Once you have read the listing, retype all of it exactly.

*** Exercise data

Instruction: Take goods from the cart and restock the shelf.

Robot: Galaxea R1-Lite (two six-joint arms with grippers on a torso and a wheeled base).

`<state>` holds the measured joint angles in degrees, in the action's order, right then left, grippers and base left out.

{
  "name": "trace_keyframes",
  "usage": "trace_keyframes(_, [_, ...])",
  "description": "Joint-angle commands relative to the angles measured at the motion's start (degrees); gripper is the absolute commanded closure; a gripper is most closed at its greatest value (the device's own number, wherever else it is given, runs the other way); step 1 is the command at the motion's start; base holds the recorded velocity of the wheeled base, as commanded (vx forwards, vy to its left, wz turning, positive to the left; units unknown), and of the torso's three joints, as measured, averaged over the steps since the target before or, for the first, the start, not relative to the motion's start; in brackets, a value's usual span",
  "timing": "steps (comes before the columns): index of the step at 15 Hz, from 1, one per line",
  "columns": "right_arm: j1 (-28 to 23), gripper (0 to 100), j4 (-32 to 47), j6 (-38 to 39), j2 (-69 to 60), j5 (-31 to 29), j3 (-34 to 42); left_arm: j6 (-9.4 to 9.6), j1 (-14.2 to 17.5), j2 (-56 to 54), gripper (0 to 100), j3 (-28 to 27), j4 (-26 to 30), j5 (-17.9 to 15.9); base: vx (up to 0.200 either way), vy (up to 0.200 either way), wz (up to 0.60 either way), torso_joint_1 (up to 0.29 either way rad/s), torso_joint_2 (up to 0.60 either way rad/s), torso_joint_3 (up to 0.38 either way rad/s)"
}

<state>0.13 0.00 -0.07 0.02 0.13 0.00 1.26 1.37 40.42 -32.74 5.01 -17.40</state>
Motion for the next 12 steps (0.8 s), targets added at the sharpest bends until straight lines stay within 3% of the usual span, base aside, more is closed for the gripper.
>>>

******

| Response area |
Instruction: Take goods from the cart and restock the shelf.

Robot: Galaxea R1-Lite (two six-joint arms with grippers on a torso and a wheeled base).

`<state>` holds the measured joint angles in degrees, in the action's order, right then left, grippers and base left out.

{
  "name": "trace_keyframes",
  "usage": "trace_keyframes(_, [_, ...])",
  "description": "Joint-angle commands relative to the angles measured at the motion's start (degrees); gripper is the absolute commanded closure; a gripper is most closed at its greatest value (the device's own number, wherever else it is given, runs the other way); step 1 is the command at the motion's start; base holds the recorded velocity of the wheeled base, as commanded (vx forwards, vy to its left, wz turning, positive to the left; units unknown), and of the torso's three joints, as measured, averaged over the steps since the target before or, for the first, the start, not relative to the motion's start; in brackets, a value's usual span",
  "timing": "steps (comes before the columns): index of the step at 15 Hz, from 1, one per line",
  "columns": "right_arm: j1 (-28 to 23), gripper (0 to 100), j4 (-32 to 47), j6 (-38 to 39), j2 (-69 to 60), j5 (-31 to 29), j3 (-34 to 42); left_arm: j6 (-9.4 to 9.6), j1 (-14.2 to 17.5), j2 (-56 to 54), gripper (0 to 100), j3 (-28 to 27), j4 (-26 to 30), j5 (-17.9 to 15.9); base: vx (up to 0.200 either way), vy (up to 0.200 either way), wz (up to 0.60 either way), torso_joint_1 (up to 0.29 either way rad/s), torso_joint_2 (up to 0.60 either way rad/s), torso_joint_3 (up to 0.38 either way rad/s)"
}

<state>0.13 0.00 -0.07 0.02 0.13 0.00 1.26 1.37 40.42 -32.74 5.01 -17.40</state>
Motion for the next 12 steps (0.8 s), targets added at the sharpest bends until straight lines stay within 3% of the usual span, base aside, more is closed for the gripper.
>>>

There's nothing left to add to the answer.